What is needed> When a line of the material has the word "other" in it, copy that line.

Data segment>

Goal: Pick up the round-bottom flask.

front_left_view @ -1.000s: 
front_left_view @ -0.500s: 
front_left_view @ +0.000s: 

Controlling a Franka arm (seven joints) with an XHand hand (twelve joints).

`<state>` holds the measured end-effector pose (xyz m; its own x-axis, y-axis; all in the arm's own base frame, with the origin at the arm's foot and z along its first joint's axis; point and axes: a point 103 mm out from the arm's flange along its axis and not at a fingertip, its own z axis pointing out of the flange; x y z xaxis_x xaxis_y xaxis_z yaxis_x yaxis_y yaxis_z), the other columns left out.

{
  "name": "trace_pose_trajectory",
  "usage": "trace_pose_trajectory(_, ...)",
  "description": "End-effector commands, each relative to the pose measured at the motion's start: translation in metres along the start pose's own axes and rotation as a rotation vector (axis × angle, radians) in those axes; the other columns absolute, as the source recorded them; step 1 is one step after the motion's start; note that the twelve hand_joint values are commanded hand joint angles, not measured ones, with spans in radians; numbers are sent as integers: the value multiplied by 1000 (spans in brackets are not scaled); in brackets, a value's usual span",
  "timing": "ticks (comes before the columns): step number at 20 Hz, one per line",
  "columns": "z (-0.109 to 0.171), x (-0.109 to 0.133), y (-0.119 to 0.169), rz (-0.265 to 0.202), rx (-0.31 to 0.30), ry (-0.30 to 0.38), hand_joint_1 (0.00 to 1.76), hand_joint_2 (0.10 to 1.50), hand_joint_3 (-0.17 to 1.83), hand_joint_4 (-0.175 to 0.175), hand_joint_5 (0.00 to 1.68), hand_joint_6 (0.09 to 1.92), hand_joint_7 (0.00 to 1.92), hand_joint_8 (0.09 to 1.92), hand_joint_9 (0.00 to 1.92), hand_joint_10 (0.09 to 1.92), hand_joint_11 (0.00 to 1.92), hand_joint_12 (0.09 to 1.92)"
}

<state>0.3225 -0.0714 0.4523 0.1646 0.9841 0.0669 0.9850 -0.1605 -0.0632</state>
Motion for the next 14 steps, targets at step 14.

Result of this task>
`<state>` holds the measured end-effector pose (xyz m; its own x-axis, y-axis; all in the arm's own base frame, with the origin at the arm's foot and z along its first joint's axis; point and axes: a point 103 mm out from the arm's flange along its axis and not at a fingertip, its own z axis pointing out of the flange; x y z xaxis_x xaxis_y xaxis_z yaxis_x yaxis_y yaxis_z), the other columns left out.
  "description": "End-effector commands, each relative to the pose measured at the motion's start: translation in metres along the start pose's own axes and rotation as a rotation vector (axis × angle, radians) in those axes; the other columns absolute, as the source recorded them; step 1 is one step after the motion's start; note that the twelve hand_joint values are commanded hand joint angles, not measured ones, with spans in radians; numbers are sent as integers: the value multiplied by 1000 (spans in brackets are not scaled); in brackets, a value's usual span",

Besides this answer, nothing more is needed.